■ Data block:
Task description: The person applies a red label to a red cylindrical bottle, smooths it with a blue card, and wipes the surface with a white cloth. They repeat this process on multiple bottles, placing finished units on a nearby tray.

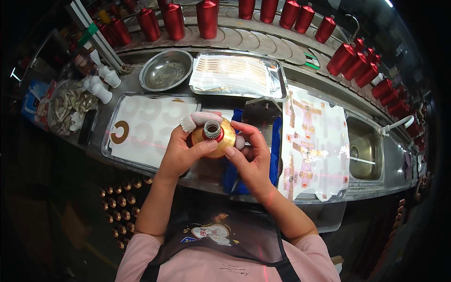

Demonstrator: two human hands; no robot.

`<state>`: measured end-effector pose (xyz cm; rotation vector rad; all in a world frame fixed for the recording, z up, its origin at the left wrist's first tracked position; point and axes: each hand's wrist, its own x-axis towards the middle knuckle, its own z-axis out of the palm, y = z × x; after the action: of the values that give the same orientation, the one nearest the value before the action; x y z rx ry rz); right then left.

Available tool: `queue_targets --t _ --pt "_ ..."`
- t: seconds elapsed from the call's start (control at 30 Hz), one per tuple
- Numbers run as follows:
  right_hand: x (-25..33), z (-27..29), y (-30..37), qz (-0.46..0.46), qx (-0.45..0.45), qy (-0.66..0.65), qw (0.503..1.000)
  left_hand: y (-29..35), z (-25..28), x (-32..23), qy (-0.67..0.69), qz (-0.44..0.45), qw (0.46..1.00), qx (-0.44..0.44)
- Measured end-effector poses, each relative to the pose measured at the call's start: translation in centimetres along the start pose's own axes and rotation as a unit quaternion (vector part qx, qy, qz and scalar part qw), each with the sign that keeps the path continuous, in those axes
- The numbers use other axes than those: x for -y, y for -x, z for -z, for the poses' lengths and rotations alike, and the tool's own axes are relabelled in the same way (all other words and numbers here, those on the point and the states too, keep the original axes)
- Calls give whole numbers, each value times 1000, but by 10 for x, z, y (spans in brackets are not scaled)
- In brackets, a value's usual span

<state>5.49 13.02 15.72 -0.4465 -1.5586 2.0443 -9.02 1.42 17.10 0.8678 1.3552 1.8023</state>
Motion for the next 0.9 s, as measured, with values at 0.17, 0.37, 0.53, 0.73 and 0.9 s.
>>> queue_targets --t 0.17,0.37,0.53,0.73,0.9 --pt "2 5 -6 -21 -5 57 998 1 2 1 -25 6 1000 1" --pt "4 5 -17 -51 10 1 999 0 -3 0 -36 8 999 -12" --pt "3 8 -18 -40 11 -21 999 -1 -6 1 -37 12 999 -23" --pt "4 17 -16 -28 29 104 994 -2 -7 4 -38 19 999 -23" --pt "1 12 -18 -39 -9 -7 999 -3 -8 5 -44 10 999 -21"
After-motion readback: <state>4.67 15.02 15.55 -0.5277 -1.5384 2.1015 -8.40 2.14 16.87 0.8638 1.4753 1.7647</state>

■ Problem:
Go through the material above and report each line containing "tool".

■ Result below:
Available tool: `queue_targets --t _ --pt "_ ..."`
- The numbers use other axes than those: x for -y, y for -x, z for -z, for the poses' lengths and rotations alike, and the tool's own axes are relabelled in the same way (all other words and numbers here, those on the point and the states too, keep the original axes)

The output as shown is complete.